In eusocial hymenoptera, for example, social aggression is correlated with mushroom body volume (Molina & O'Donnell, 2007, 2008). One could not classify this as a difference in "sociability as a personality trait", but it still seems relevant to your question. Social aggression in hymenoptera might be interpreted as a measure of "social engagement", and differences in mushroom body (MB) volume seem to explain most of the inter-individual differences in this behavior. Moreover, the MB volume (and the level of social aggression) are plastic within an individual over its lifetime, suggesting the concepts of "personality" or "behavioral syndromes" might be quite different in some kinds of invertebrates than in vertebrates.

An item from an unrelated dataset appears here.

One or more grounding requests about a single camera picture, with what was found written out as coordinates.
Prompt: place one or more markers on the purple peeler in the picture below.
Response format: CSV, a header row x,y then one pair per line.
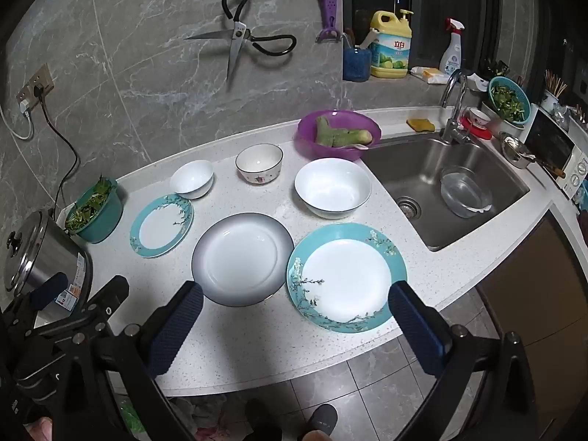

That's a great response, Adrienne. As I look back over my original response, in truth I focused too much on the concept of "personality" at the expense of the *social* side of "sociability". The problem with using the term "personality" is that there is the implication that organism can be thought of as a "person", thus demonstrating some level of intentionality, including the ability to direct the 'self' in behaviors that may exist in discord with selective fitness (a dolphin expending needed calories in the act of ferrying a human to a beach, taking the risk that the human will not behave as a predator during the situation, while limiting mating opportunity and foregoing fish acquisition). In the case of hymenoptera, it is unlikely that we will ever note a small collection of workers that rise up in solidarity against their queen and fight their way to freedom and establish a pack system as opposed to the hive - that is to say, I do not suspect bee intentionality will ever be.

Thank you for your answers. However, I am still lost...when trying to put the evidences from literature to a sensible entity :-(

I love the fact that social insects like some wasps have face recognition. Face patterns are I think in at least one paper I read the abstract of, hive specific and the pattern is used to discern hive vs nonhive members for the purpose of eliciting aggressive defenses. Their aggression is modulated, not robatically on or off in response to one stimulus. The face seems to be an important focus for many social animal, not just humans. I think we still are more biased towards thinking that terms like "personality" and "social" some how have to be like in humans to be "good" terms. Humans are just one species outcome of natural selection shaping a social species. OUR TRAITS came from precursor traits in other animals. We are not above nature genotypicaly. It would be more useful to think about our place on a continuum of personality and sociality or perhaps some part of a mosaic of traits, albeit with not surprisingly some innovative features that are certainly interesting, rather than describing humans as having some uniquely superior state of being.